Se escucha ‘daros la paz’ y me miran de soslayo apenas pestañeando mientras atisbo a dos palmos de distancia debajo de una ceja una especie de guiño. Chocante y extraña manera de dar la paz. ¡Prefiero que me den el codo! Esta trasera parte del cuerpo (nadie tiene el codo por delante salvo algunos alienígenas) está en alza con la costumbre de saludarse dándose codazo amistoso. ¡Quién se lo iba a decir al codo! Miles de años de historia de la humanidad y por fin el codo empieza a ocupar su papel protagonista. Y no es que el codo no fuera importante: sin codo el brazo no podría articularse ni extenderse ni flexionarse ni moverse (salvo que lo tengas mecánico).
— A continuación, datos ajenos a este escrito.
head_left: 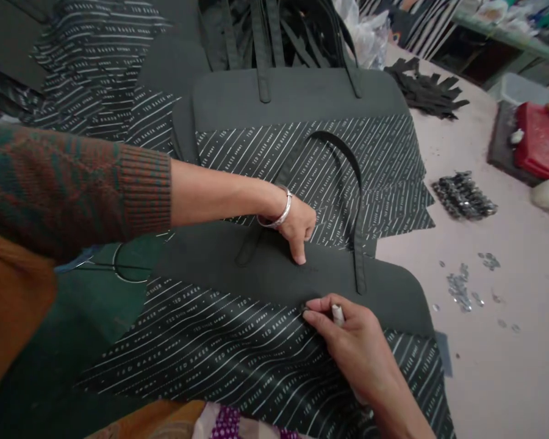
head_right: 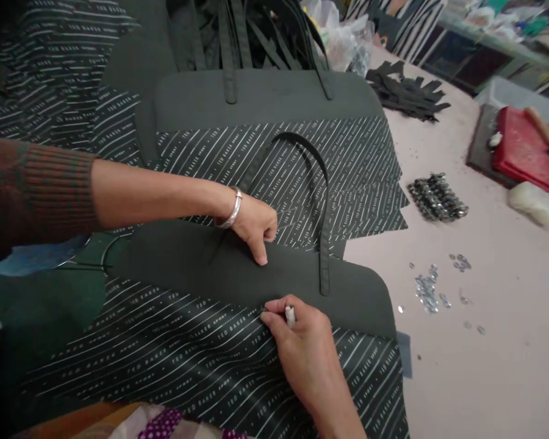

El codo tiene en el cuerpo el impacto de la felicidad de las cosas pequeñas en la vida: ayuda a resistir las torceduras, las adversidades y, además, resiste muy bien el desgaste. Sin codos, fíjense su importancia, no habría toreros. Ni porteros. Pero lo cierto es que, hasta ahora, su papel era negativo: las malas notas era porque no le habíamos echado codos, si volvíamos perjudicados era porque habíamos bebido empinando el codo; un conocido era alcahuete porque hablaba por los codos (chismosamente); aquel tipo era un imbécil porque iba por la vida dando codazos (que es distinto a hacer algo codo con codo). Ni siquiera los poetas, que tenían versos para todo, reparaban en el codo. Ni los amantes que se besan en cualquier parte eligen el codo (implica riesgos bucales) porque el codo era una parte del cuerpo que no emocionaba, carecía de propiedades afrodisiacas.

Hay que tener cuidado con el codo, no se pueden cometer errores con él, me recuerda a una persona muy cercana y querida que no comete errores casi nunca. Y, si los hace, la culpa es mía. Quiero decir que un error en el codo y adiós mano. Sin embargo hay algo del codo por el que vale la pena tenerlo: gracias a él podemos llevarnos la mano al corazón que eso sí que es para dar la paz.